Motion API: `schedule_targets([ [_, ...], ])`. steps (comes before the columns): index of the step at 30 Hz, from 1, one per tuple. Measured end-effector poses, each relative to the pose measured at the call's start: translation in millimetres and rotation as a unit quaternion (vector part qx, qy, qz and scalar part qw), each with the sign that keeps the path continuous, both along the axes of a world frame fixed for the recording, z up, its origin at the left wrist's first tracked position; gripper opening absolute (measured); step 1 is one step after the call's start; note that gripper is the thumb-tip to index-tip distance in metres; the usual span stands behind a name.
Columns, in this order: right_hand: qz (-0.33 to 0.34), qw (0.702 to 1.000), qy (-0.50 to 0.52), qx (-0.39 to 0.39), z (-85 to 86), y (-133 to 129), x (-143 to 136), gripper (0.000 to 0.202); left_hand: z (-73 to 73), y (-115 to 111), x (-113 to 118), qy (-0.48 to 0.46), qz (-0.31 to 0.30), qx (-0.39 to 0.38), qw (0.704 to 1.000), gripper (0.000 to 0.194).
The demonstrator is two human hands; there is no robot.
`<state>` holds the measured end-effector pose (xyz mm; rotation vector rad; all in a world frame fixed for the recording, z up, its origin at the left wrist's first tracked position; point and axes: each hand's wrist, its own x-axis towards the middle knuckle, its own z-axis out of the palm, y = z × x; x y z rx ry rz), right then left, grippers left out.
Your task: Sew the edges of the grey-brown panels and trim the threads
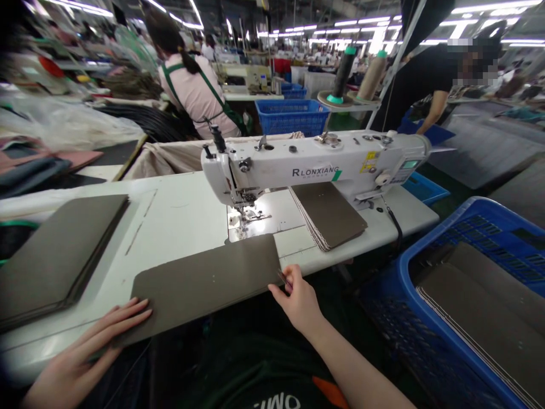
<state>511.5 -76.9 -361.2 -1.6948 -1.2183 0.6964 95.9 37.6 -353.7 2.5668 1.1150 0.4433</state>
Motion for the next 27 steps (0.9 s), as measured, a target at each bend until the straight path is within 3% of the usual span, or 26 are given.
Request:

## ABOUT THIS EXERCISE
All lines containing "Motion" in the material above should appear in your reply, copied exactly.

## ANSWER BOX
Motion API: `schedule_targets([ [_, ...], ])`. steps (comes before the columns): index of the step at 30 Hz, from 1, one per tuple. Measured end-effector poses, each relative to the pose measured at the call's start: translation in millimetres and rotation as a unit quaternion (vector part qx, qy, qz and scalar part qw), each with the sign that keeps the path continuous, both along the axes of a world frame fixed for the recording, z up, its origin at the left wrist's first tracked position; gripper opening absolute (measured); step 1 is one step after the call's start; note that gripper is the thumb-tip to index-tip distance in metres; the usual span stands behind a name.
Motion for the next 27 steps (0.9 s), as measured, a target at each bend until the straight path is within 3% of the usual span, or 26 are given.

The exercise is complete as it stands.